Last year Wired magazine declared it the “age of the niche”, but it really seems that there’s no better time to be an idiosyncratic and reflective singer-songwriter (rather than a strumming roaring singer-songwriter). And one way to keep your idiosyncratic, reflective singer-songwriter credentials pure, and not be lured away by fashionable haircuts and NME journalists, is to band together with other people you can relate to and respect.
“I went over to play a gig with the Fence Collective in Fife in Scotland,” he says. “That was the catalyst for a lot of what I’ve done since. Fence started ten years ago as a label doing CDR-only releases. They all refused to play in London, so they’d just play in Fife all the time and they started a festival there. They have a collective of about 20 artists who record together and most of them never leave Scotland. King Creosote and James Yorkston and this other chap called the Pictish Trail are the only three who travel. And there’s a girl called HMS Jennifer who’s really brilliant but doesn’t like to perform and King Creosote recorded some of her songs. When I went over there the first time I got a really nice feeling of being in the right kind of environment.”

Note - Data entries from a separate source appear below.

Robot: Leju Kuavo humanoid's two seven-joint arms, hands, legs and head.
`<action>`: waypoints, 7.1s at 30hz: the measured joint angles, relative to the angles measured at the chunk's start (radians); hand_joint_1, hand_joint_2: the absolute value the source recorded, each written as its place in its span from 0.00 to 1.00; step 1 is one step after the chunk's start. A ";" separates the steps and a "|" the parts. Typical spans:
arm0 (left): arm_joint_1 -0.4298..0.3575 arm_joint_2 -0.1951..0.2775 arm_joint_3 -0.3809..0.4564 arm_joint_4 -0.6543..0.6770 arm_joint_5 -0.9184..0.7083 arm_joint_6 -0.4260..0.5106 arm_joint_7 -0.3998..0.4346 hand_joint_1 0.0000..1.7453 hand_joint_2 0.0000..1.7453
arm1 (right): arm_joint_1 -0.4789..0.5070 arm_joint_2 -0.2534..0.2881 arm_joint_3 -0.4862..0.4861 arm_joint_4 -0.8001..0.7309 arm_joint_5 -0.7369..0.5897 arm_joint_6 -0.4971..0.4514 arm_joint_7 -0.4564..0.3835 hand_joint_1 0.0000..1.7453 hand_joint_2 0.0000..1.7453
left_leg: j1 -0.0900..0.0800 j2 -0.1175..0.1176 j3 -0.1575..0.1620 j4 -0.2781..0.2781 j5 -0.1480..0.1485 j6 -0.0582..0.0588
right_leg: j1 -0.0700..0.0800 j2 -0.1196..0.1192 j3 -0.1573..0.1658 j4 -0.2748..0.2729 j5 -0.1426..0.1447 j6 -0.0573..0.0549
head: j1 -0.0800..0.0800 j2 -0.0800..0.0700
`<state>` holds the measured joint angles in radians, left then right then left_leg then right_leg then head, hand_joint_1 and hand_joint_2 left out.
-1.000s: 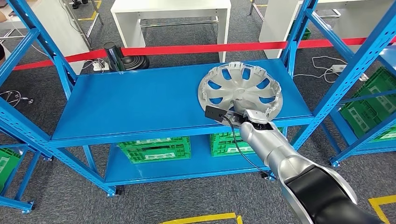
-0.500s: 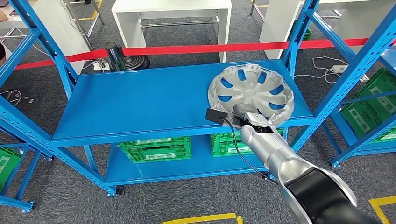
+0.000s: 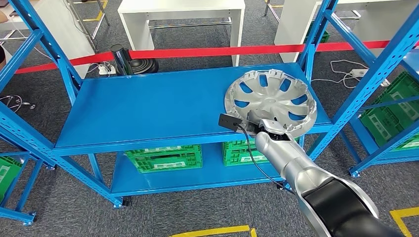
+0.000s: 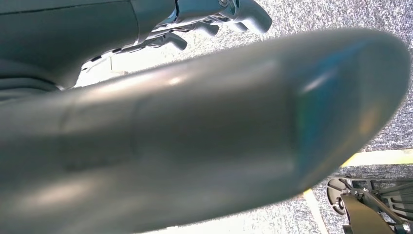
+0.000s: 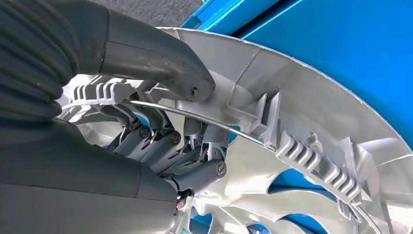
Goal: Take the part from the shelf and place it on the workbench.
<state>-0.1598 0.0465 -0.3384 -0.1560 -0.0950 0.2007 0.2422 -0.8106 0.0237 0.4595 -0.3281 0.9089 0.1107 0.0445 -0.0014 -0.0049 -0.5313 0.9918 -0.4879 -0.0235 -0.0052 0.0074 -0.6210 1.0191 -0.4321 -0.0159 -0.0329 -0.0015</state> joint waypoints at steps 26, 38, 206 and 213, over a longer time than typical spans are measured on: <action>-0.007 0.000 -0.016 0.000 -0.018 0.001 -0.033 0.00 1.00 | 0.068 -0.056 -0.008 -0.818 -0.287 -0.127 -0.166 1.00 1.00 | 0.000 0.000 -0.004 0.000 -0.001 0.000 | -0.001 0.001 -0.005 0.000 -0.002 0.000 | 0.000 0.000; -0.007 0.000 -0.024 0.000 0.001 0.019 -0.054 0.00 1.00 | 0.148 -0.100 0.204 -1.147 -0.249 -0.196 -0.207 1.00 1.00 | 0.000 0.000 -0.004 -0.001 -0.002 -0.001 | 0.000 0.000 -0.005 0.000 -0.002 0.001 | 0.000 0.000; -0.002 0.009 0.010 -0.013 0.056 -0.025 -0.076 0.00 1.00 | 0.100 -0.059 0.480 -1.289 -0.154 -0.239 -0.153 1.00 1.00 | 0.000 -0.002 0.033 0.002 -0.047 0.010 | 0.005 -0.019 -0.058 -0.012 0.069 0.010 | 0.012 0.000; 0.001 0.010 0.010 -0.012 0.056 -0.025 -0.076 0.00 1.00 | 0.105 -0.063 0.482 -1.280 -0.154 -0.242 -0.162 1.00 1.00 | 0.003 0.010 -0.057 0.006 0.034 0.047 | -0.001 -0.010 -0.139 0.278 -0.145 0.041 | 0.014 0.000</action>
<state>-0.1584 0.0562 -0.3284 -0.1677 -0.0389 0.1755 0.1664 -0.7055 -0.0392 0.9410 -1.6080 0.7549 -0.1314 -0.1180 0.0014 0.0050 -0.5878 0.9980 -0.4535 0.0234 -0.0065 -0.0030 -0.7600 1.2970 -0.5771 0.0247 -0.0192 -0.0015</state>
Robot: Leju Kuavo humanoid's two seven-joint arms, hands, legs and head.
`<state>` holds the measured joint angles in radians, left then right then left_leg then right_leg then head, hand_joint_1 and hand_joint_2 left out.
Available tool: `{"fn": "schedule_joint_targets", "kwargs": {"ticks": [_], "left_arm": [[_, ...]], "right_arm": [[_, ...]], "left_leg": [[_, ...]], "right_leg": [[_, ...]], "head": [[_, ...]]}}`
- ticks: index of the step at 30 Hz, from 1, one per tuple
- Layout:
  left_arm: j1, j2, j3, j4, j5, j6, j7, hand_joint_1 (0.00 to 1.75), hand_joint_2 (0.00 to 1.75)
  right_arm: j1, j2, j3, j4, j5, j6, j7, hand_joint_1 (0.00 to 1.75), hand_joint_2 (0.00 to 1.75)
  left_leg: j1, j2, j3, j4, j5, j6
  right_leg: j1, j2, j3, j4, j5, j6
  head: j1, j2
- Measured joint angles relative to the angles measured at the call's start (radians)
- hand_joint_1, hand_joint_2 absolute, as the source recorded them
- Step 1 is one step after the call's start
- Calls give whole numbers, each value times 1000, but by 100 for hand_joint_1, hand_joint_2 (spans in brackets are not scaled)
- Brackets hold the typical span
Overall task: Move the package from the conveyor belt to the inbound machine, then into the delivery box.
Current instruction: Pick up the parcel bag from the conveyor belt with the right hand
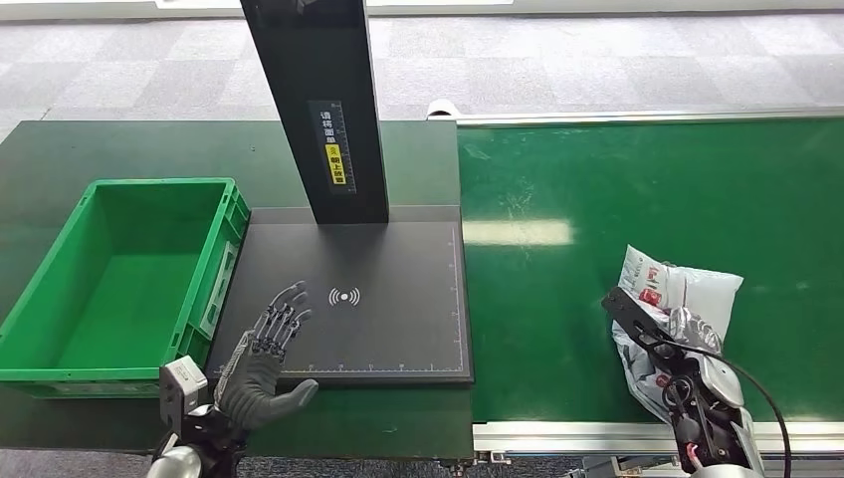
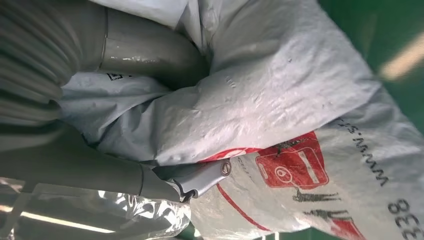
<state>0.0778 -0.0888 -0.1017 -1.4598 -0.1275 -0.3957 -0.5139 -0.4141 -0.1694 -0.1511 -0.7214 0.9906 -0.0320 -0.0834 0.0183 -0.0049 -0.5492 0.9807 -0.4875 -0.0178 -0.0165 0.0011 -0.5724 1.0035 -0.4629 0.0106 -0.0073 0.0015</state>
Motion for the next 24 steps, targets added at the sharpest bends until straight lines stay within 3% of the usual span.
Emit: {"fn": "schedule_joint_targets", "kwargs": {"ticks": [4, 9, 15, 24], "left_arm": [[12, 4, 1, -10, 5, 5, -15, 0, 175], [16, 10, 1, -11, 13, 6, -26, 0, 175], [16, 15, 1, -11, 14, 7, -28, 0, 175], [16, 17, 1, -12, 14, 7, -29, 0, 175]], "right_arm": [[20, 16, -7, -75, -148, -37, -147, 175, 175], [74, 39, -28, -234, -243, -166, -249, 175, 175], [122, 57, -50, -381, -268, -201, -266, 175, 175], [147, 70, -61, -444, -269, -201, -266, 175, 175]], "left_leg": [[0, -1, -1, 0, 0, 0], [0, -2, -3, 0, 0, 0], [0, -1, -3, 0, 0, 0], [0, -1, -3, 0, 0, 0]], "right_leg": [[0, 0, -1, 0, 0, 0], [0, -1, -2, 0, 0, 0], [0, -1, -3, 0, 0, 0], [0, -1, -3, 0, 0, 0]], "head": [[0, 0], [0, 0], [0, 0], [0, 0]]}}
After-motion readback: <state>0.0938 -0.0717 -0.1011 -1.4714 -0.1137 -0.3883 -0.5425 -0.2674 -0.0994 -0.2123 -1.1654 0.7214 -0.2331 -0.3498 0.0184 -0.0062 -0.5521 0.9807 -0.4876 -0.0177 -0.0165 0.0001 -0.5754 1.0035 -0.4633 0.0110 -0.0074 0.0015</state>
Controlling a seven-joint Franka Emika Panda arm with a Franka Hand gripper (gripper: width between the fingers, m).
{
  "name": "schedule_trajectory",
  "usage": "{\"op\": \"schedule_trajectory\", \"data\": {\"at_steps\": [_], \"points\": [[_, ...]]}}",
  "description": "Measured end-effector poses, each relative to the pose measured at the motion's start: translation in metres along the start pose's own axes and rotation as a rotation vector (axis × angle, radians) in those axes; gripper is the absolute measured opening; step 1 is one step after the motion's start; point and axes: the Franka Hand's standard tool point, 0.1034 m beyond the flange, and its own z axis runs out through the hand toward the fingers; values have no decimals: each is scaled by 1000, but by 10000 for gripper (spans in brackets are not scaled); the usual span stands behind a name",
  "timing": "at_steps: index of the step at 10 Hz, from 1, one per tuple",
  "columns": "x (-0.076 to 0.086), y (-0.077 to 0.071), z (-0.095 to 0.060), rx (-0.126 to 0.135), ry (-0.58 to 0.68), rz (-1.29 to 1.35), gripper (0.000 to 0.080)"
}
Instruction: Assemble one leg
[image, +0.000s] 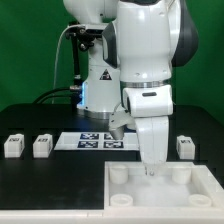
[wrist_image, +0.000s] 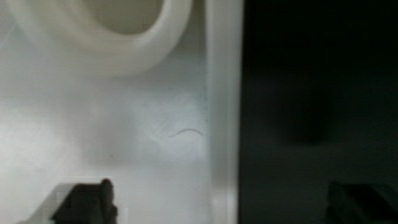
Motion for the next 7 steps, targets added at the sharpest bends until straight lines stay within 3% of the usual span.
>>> {"op": "schedule_trajectory", "data": {"at_steps": [7], "points": [[-1,0,0,0,-1,2,649]]}}
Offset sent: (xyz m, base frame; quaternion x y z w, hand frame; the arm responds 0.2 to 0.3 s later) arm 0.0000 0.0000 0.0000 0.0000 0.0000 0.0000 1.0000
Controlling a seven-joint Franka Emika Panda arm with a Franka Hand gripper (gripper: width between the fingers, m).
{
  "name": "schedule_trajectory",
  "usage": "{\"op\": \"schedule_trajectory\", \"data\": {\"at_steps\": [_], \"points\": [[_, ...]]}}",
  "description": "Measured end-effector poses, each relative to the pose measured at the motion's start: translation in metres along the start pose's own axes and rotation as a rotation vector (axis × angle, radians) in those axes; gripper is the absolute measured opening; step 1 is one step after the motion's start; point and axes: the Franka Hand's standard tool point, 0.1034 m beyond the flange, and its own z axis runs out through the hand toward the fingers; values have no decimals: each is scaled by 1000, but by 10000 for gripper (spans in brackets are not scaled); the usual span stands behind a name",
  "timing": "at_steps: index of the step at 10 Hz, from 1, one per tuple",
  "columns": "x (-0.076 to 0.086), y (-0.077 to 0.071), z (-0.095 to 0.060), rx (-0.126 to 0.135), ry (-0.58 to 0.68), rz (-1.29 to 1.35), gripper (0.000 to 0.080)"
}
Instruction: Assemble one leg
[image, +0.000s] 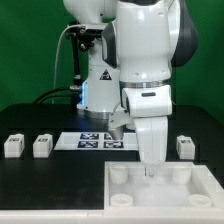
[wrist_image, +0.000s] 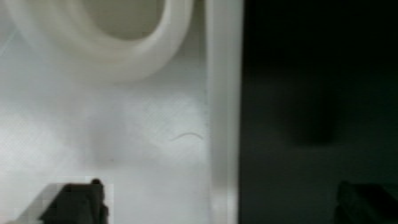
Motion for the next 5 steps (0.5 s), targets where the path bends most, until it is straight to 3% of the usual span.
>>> {"op": "schedule_trajectory", "data": {"at_steps": [1,2,4,5], "points": [[2,0,-2,-3,0,42,649],[9,-2,-15,-17,-4,130,649],[28,-18,-33,-30,-9,237,649],[47,-19,-45,-49,4,454,649]]}}
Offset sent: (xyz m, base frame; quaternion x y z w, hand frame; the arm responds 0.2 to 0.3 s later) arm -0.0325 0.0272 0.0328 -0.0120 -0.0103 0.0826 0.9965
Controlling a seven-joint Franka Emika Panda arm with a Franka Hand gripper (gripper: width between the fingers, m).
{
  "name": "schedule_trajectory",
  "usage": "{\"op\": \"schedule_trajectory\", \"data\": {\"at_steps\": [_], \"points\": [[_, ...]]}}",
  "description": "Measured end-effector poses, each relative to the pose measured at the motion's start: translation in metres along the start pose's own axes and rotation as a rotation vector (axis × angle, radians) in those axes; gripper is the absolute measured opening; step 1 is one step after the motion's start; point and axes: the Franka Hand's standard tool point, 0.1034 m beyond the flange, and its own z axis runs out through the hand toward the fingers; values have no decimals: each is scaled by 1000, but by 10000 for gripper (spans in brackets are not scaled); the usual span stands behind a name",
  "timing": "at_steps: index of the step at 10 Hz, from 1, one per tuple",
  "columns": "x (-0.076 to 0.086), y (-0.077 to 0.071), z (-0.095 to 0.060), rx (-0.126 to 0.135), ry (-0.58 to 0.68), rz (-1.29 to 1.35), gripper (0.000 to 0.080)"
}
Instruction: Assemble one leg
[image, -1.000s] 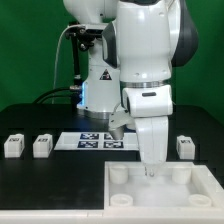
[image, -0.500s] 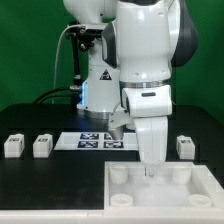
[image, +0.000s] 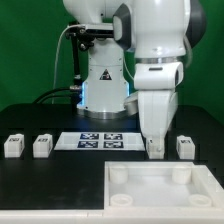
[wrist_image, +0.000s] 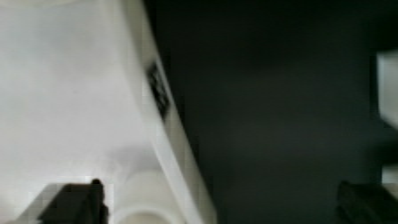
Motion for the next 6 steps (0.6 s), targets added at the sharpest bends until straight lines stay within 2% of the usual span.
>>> {"op": "schedule_trajectory", "data": {"at_steps": [1,2,3,4,6], "points": [[10,-15,-2,-8,11,144,649],[16,-23,-3,-12,22,201,649],[0,-7,8,-14,50,260,649],[-4,-5,11,-3,48,417,649],[-1,-9,11,7,54,613,649]]}}
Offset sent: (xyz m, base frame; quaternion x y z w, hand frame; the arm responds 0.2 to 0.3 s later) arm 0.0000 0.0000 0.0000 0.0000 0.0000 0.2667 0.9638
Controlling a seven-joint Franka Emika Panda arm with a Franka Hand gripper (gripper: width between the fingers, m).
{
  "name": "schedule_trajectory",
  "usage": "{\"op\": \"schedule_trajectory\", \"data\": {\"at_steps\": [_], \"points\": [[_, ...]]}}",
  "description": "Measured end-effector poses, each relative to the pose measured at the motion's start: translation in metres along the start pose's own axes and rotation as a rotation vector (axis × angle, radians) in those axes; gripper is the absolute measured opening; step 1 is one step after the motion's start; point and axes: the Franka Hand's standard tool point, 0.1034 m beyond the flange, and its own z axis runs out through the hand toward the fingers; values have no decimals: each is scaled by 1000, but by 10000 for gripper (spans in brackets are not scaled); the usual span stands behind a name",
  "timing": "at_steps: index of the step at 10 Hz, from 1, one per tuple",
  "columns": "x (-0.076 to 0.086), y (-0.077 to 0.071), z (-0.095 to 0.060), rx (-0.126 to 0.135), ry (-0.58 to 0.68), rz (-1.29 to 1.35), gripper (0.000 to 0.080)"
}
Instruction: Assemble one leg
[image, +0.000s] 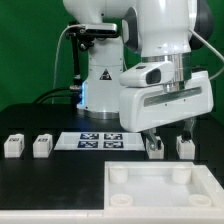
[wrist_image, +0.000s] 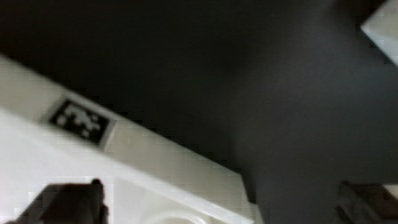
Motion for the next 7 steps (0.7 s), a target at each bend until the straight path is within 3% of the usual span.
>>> {"op": "schedule_trajectory", "data": {"at_steps": [2,3,4,7], "points": [[1,-11,-1,-1,29,280,649],[-19,-37,6,1,39,353,649],[-29,-44,8,6,12,410,649],[-29,-48,9,16,-25,444,649]]}}
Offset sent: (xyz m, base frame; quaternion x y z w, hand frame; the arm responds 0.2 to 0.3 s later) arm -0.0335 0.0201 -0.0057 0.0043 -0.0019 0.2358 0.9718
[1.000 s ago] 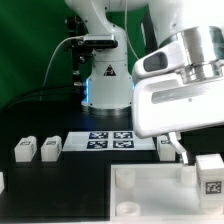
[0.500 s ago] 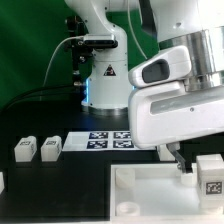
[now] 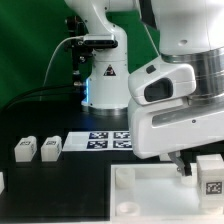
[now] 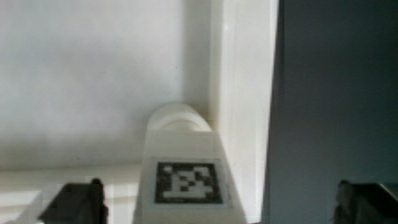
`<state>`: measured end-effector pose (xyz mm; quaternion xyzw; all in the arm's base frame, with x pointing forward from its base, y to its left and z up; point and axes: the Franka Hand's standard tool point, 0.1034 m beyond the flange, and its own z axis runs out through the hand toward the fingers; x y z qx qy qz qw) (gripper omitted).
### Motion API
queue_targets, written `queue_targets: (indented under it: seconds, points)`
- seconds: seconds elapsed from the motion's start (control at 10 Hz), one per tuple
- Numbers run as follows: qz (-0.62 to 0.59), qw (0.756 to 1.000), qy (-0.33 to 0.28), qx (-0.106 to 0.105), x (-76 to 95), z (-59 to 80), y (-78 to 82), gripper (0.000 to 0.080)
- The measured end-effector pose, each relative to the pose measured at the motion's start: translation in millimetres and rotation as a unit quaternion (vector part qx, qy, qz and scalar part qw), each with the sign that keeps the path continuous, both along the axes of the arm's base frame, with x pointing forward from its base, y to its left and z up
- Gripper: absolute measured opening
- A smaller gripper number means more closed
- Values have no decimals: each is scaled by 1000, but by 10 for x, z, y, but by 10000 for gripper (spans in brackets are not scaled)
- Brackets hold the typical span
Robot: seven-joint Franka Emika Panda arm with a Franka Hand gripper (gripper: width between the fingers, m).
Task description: Assemble one leg
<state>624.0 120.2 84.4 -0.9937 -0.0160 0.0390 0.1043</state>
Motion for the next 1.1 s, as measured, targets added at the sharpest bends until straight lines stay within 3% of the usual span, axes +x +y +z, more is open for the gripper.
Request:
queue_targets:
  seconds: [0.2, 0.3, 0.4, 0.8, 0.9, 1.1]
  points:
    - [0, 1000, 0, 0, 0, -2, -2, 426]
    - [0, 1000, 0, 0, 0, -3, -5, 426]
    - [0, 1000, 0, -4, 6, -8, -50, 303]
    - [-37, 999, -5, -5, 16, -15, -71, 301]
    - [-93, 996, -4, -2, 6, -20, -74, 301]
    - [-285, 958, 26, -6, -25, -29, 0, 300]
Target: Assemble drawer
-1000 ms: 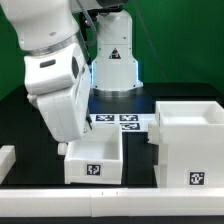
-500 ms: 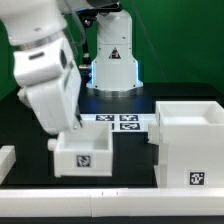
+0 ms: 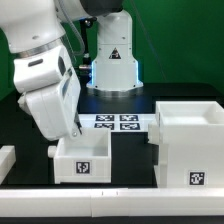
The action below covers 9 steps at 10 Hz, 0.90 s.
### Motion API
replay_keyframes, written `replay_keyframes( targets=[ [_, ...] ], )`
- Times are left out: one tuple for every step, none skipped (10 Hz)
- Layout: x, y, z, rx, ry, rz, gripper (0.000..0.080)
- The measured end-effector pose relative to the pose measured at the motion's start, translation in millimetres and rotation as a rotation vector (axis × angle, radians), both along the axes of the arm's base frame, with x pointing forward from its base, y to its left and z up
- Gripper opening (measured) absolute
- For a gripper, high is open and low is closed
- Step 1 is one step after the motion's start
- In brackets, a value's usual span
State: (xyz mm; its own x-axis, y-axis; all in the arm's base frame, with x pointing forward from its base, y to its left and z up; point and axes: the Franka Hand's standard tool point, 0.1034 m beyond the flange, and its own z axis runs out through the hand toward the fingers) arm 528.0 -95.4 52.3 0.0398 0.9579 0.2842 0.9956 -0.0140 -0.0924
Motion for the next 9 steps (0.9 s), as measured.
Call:
replay_keyframes(
  targets=[
    [7.2, 4.6, -2.6, 0.004, -0.001, -0.006, 0.0039],
    [14.6, 13.3, -2.9, 0.007, 0.001, -0.023, 0.0039],
    [19.4, 24.1, -1.6, 0.009, 0.001, -0.025, 0.0039],
    [21.0, 31.2, -1.4, 0.009, -0.001, -0.024, 0.0039],
    [22.6, 37.4, -1.9, 0.007, 0.0, -0.031, 0.0039],
    [25.7, 44.7, -1.3, 0.005, -0.007, -0.031, 0.0039],
    [28.6, 53.6, -0.7, 0.004, -0.013, -0.029, 0.0039],
    [29.1, 59.6, -1.0, 0.006, -0.016, -0.021, 0.0039],
    [28.1, 60.4, -1.2, 0.005, -0.017, -0.02, 0.0039]
  ],
)
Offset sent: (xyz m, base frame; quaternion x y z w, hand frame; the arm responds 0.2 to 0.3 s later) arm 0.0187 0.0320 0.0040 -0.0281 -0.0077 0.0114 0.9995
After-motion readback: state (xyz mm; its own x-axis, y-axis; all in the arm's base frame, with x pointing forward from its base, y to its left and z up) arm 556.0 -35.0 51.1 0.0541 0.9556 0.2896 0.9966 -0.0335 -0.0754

It was this new association that led to Adrian touring the UK for the first time and to his surprise he found that not only are there plenty of interesting musicians out there, but there are also plenty of fans of interesting musicians.
“It turns out that there is an audience for my kind of music,” he enthuses. “I played the Green Man Festival and the Homefires Festival. And they just have the perfect audiences. You realise there’s this great scene, a huge thing you can tap into, and it can be quite organic.”
So Adrian kept touring the UK under his own steam and by the time he came to record the new album he found he was suddenly very comfortable with who he was musically.
“I think I’ve kind of surrendered to my voice. You just realise that what you have is your own and you have to let it do its thing. When I accepted that, the singing became almost as easy as talking. I think the songwriting was quite different as well. I used to ponder for a long time over songs, but most of this album was written in a couple of weeks over the summer.”
Adrian and Stephen spent quite a bit of time arranging the many musicians who’ve played on the record – including string players Kevin Murphy, Marja Tuhkanen and Scottish songwriter James Yorkston. They shaped and sculpted the music for the best part of a year, and the results are beautiful and strangely nautical.
“There are a lot of references to water and nautical things on the record,” Adrian concurs. “Not that it’s a sea shanty album. But those themes have been coming up totally unconsciously without me realising it. A few people have said ‘what’s this obsession with the sea?’ Well it’s not really an obsession... but it does keep coming back in my songs. This album’s also definitely got more storytelling at its core. I took more of an omniscient view of things. A lot of the subjects were half rooted in actual experiences and they just transformed into.... ‘fictition’ sorry I mean ‘fiction’. Actually ‘fictition’ is a much better word than ‘fiction’.”
This year Adrian plans more touring – in Ireland, the UK and possibly Europe, and he might do another album... possibly a live recording in the pared-down style of his performance on Other Voices... possibly a double album. One way or another, he’s done things on his own terms.
“It’s quite an oblique thing that I do,” he concludes. “My songs aren’t going to light a spark among anybody without smoking away for a while first.”